There’s nothing like an election to divide people. I remember a number of political discussions and arguments in my family. We were a divided house when elections approached. Mom worked for the Republicans and Dad was a Democrat. I remember a couple of heated arguments around our house which ended with a terse, “My vote cancels yours.” Still, my family had a sense of the common good.
Sometimes my older brothers argued about politics, too. One was convinced that the job of political parties was to promote the needs of business—tax cuts, minimal regulation and the whole laissez-faire Republican agenda. Another brother was a union man doing his co-op term in a local industrial firm.
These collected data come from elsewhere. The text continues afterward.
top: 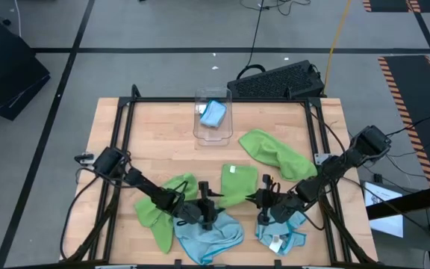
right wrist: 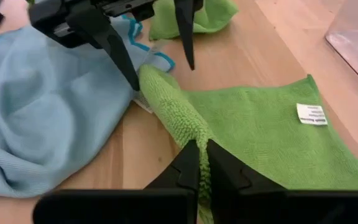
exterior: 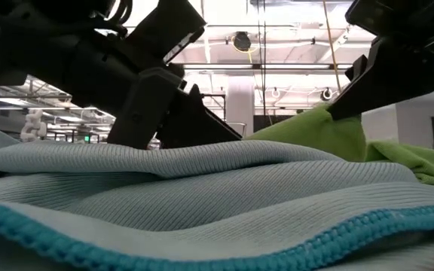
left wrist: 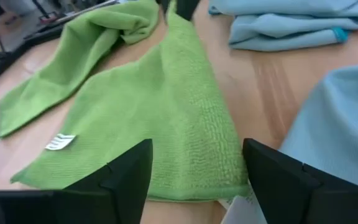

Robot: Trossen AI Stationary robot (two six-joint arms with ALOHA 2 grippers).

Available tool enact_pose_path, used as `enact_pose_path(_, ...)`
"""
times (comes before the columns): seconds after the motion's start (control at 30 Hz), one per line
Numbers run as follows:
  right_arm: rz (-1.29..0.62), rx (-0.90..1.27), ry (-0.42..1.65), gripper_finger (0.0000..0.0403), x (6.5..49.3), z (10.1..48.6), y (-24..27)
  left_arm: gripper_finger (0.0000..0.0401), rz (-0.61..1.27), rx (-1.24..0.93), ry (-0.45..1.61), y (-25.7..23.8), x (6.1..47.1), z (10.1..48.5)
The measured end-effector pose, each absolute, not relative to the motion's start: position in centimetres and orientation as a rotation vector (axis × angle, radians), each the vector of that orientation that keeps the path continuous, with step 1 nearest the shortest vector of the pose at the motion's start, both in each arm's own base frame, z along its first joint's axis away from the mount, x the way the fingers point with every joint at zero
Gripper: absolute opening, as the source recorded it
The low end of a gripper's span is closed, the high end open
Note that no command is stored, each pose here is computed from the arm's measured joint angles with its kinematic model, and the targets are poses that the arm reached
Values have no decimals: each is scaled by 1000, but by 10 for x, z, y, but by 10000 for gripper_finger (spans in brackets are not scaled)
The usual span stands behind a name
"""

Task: Fold microfiber towels
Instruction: Fold the center green towel

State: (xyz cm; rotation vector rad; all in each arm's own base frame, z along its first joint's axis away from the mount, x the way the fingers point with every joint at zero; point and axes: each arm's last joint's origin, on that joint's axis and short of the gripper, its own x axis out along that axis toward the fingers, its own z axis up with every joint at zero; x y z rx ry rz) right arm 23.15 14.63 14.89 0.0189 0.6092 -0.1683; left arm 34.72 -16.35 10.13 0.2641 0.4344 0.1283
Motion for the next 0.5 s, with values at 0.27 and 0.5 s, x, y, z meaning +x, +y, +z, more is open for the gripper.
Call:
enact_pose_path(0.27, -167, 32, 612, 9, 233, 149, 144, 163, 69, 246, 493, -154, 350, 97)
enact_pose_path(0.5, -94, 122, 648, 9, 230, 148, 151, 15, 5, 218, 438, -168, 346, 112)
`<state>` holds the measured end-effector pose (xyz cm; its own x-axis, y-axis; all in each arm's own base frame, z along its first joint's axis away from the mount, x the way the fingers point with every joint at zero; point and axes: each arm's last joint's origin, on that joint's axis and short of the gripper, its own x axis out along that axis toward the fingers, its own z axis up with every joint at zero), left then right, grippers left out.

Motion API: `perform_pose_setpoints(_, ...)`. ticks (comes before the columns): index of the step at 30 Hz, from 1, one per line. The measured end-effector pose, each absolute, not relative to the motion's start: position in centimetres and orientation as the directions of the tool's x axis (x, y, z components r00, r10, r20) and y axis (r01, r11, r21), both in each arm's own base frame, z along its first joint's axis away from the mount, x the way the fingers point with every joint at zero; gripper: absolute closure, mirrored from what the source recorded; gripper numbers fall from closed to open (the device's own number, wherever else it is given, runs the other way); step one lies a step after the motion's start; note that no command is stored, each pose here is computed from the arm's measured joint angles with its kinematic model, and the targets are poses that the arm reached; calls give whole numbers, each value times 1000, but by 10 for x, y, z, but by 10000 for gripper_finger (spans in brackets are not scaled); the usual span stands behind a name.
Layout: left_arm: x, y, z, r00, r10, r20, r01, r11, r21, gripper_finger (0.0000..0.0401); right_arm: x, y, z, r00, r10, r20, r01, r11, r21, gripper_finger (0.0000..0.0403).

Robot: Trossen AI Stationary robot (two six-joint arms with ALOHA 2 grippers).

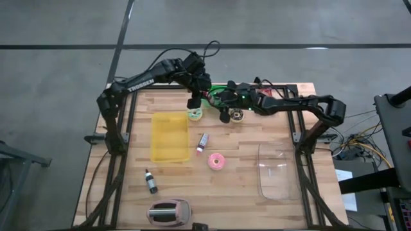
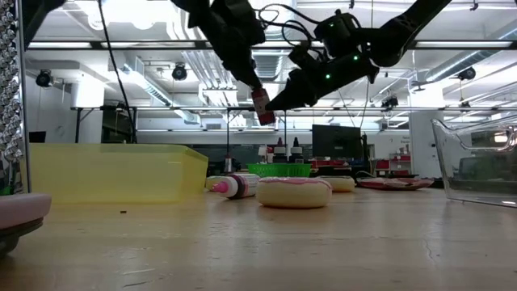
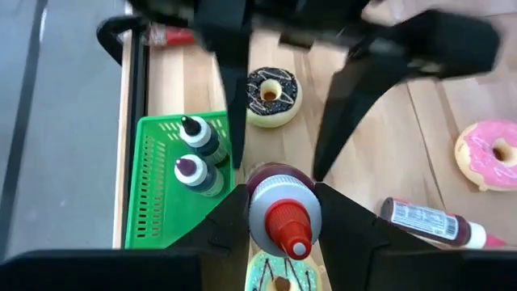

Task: Pick & Place Food Item
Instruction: Put the red food coloring bottle into the green bin

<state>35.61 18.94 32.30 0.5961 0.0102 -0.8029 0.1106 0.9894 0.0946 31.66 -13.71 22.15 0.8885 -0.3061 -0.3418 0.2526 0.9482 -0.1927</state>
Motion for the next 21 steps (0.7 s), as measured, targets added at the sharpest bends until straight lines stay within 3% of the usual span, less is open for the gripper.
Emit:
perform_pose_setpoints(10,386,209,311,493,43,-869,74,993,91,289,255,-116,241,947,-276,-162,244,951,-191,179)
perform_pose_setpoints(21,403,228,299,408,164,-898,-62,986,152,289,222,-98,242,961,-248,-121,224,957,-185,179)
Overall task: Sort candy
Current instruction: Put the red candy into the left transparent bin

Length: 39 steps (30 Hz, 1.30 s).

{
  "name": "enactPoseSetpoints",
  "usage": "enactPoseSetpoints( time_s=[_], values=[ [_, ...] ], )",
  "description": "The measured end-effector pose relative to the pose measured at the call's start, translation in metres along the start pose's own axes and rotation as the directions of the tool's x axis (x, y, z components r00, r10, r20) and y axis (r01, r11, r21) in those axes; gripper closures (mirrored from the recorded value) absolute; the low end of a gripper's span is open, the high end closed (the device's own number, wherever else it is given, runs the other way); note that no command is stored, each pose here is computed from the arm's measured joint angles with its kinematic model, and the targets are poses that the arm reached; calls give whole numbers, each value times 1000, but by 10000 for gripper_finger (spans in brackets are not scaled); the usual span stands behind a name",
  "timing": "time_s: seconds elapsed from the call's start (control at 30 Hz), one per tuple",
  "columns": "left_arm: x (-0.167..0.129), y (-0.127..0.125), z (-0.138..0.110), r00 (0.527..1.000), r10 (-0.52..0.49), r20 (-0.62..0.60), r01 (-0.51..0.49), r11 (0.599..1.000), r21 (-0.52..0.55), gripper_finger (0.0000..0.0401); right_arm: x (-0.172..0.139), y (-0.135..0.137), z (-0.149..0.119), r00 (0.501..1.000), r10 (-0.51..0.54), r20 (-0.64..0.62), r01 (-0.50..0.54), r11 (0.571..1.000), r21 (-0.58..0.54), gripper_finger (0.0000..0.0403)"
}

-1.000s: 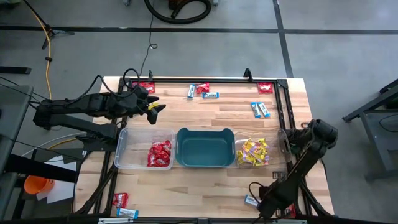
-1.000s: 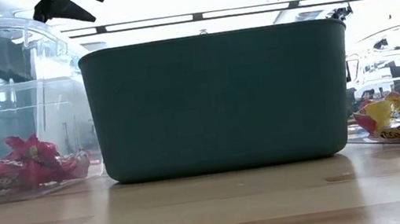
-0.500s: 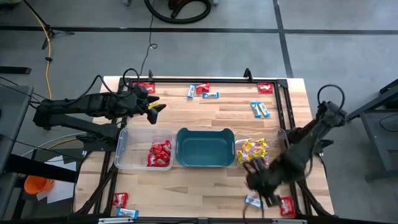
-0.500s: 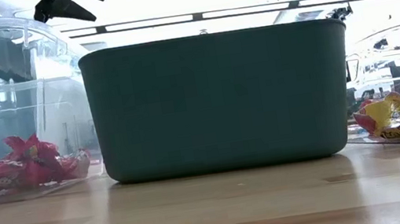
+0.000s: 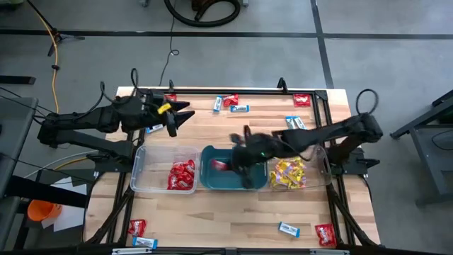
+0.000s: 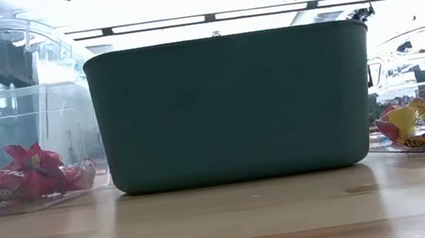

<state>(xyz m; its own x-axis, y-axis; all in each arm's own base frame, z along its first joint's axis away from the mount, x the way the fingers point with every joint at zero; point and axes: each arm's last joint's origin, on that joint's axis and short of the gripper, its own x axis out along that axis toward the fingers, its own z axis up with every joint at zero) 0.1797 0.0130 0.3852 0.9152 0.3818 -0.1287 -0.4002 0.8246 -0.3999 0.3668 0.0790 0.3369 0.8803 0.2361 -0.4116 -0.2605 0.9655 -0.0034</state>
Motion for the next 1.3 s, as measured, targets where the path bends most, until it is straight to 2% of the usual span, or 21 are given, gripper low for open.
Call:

In addition, family members disagreed about the pressing Civil Rights issues raised as African Americans followed the lead of Martin Luther King Jr. and others.
Yet, at least after the elections, we were family. We knew we had to get along. Now that the recent election is behind us, I hope folks around the country can just get along, too. Moreover, I hope our representatives in the House and Senate can work for the common good.
Current political developments remind me of the late 1960s. Then, for the first time, I was old enough to vote. However, I was disenchanted with both parties. The 1968 national election was the high point of great social tension. There was the escalating war in Vietnam, the Civil-Rights movement, the assassinations of Martin Luther King Jr., and Robert Kennedy, the peace movement, hippies and so forth.
In 1968, one interesting college course I had was a class in the sociology of revolution at the University of Detroit. It was taught by an activist professor. The course involved some “field work” during the 1968 elections. My classmates and I were assigned to analyze whatever might happen at a George Wallace campaign speech. We got into the rally because we had tickets obtained by students posing as Wallace supporters. The rally was a shouting match at first. Then it turned into a chair-throwing brawl inside the arena when anti-Wallace students stood up and shouted Nazi slogans as Wallace went to the podium. Pro-Wallace supporters did not take kindly to such comparisons.
Wallace was hustled away by his security people as the arena rally turned violent. Afterward, the mounted police chased us students around downtown Detroit because somebody threw a string of firecrackers near the mounted police and the police decided to charge. My analysis was that there were limits to any dialogue or debate when racist ideologies were in conflict with a call for civil rights for African Americans.
Despite my encounters with political violence, I made an infallible determination that involvement in nonviolent protests was the only way to bring about justice and social change. However, I had second thoughts on my personal infallibility when I studied Latin American liberation theologies before my ordination in 1973 and beyond. I began to wonder if violence might be the only way to bring about justice.
In the early 1980s, working as a missionary in the rural Philippines, I saw the evils of martial law and engaged in what the Marcos government called “subversive activities.” Things like community organizing, monitoring for free elections, and filing human-rights cases were acts of subversion for the Marcos government.
It bothered me that the US government supported Marcos. I saw the fruits of the Marcos regime in the poverty of my parishioners. How could the vice president of the United States declare, in the name of the US government, “We love your adherence to democratic principles”?
I was determined that Marcos would leave the Philippines before I did.
The bishops of the Philippines declared the Marcos government illegitimate after the fraudulent elections of January 1986. So, it was with great hope that I stood with the Filipino Church in pushing for the removal of Marcos in early 1986.
Today, I wonder if most US citizens understand the opportunities to work for the justice they enjoy.